- EXERCISE OBJECTIVE
The whole listing needs to be restated word for word.

- DATA SHOWN
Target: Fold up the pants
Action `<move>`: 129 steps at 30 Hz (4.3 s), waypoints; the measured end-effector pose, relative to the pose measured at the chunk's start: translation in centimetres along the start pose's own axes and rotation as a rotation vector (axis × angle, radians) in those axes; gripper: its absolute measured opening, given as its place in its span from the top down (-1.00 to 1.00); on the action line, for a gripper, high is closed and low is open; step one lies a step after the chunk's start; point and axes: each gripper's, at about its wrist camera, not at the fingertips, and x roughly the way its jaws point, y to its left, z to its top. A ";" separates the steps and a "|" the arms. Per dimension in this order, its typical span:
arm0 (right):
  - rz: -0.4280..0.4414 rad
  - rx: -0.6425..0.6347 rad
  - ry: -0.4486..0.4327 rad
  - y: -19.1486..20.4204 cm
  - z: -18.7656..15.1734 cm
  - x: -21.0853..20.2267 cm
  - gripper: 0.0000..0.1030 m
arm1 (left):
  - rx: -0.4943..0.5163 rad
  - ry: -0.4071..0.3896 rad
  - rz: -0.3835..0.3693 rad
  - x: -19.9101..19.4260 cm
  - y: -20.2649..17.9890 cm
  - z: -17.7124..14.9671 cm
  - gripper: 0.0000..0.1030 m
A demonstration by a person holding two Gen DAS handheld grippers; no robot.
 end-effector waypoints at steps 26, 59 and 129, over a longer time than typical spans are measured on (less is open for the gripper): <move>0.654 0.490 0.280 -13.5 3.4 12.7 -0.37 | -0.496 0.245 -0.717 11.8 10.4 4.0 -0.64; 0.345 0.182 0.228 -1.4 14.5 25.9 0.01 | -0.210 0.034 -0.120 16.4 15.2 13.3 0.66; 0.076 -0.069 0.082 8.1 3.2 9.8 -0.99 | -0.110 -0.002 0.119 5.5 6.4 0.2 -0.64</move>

- COMPLETED EXERCISE
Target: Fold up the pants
Action `<move>`: 129 steps at 30 Hz (4.3 s), waypoints; the measured end-effector pose, relative to the pose measured at the chunk's start: translation in centimetres along the start pose's own axes and rotation as a rotation vector (axis × angle, radians) in those axes; gripper: its absolute measured opening, given as its place in its span from the top down (-1.00 to 1.00); on the action line, for a gripper, high is closed and low is open; step one lies a step after the chunk's start; point and axes: each gripper's, at about its wrist camera, not at the fingertips, and x roughly the way its jaws point, y to its left, z to its top. A ";" separates the steps and a "|" the arms. Per dimension in this order, its typical span:
arm0 (right):
  - rz: -0.4280..0.4414 rad
  - rx: -0.6425..0.6347 rad
  - ry: -0.4486..0.4327 rad
  - y: -19.1486..20.4204 cm
  - z: -18.7656..15.1734 cm
  - x: -21.0853..20.2267 cm
  - gripper: 0.0000..0.1030 m
arm1 (left):
  - rx: -0.4943..0.5163 rad
  - ry: -0.4071..0.3896 rad
  - rz: -0.3835..0.3693 rad
  - x: -19.9101..19.4260 cm
  - y: -20.2649..17.9890 cm
  - z: -17.7124..14.9671 cm
  - gripper: 0.0000..0.1030 m
A demonstration by a person holding two Gen DAS handheld grippers; no robot.
 end-effector waypoints at steps 26, 59 and 129, over a longer time than typical spans are measured on (less is open for the gripper): <move>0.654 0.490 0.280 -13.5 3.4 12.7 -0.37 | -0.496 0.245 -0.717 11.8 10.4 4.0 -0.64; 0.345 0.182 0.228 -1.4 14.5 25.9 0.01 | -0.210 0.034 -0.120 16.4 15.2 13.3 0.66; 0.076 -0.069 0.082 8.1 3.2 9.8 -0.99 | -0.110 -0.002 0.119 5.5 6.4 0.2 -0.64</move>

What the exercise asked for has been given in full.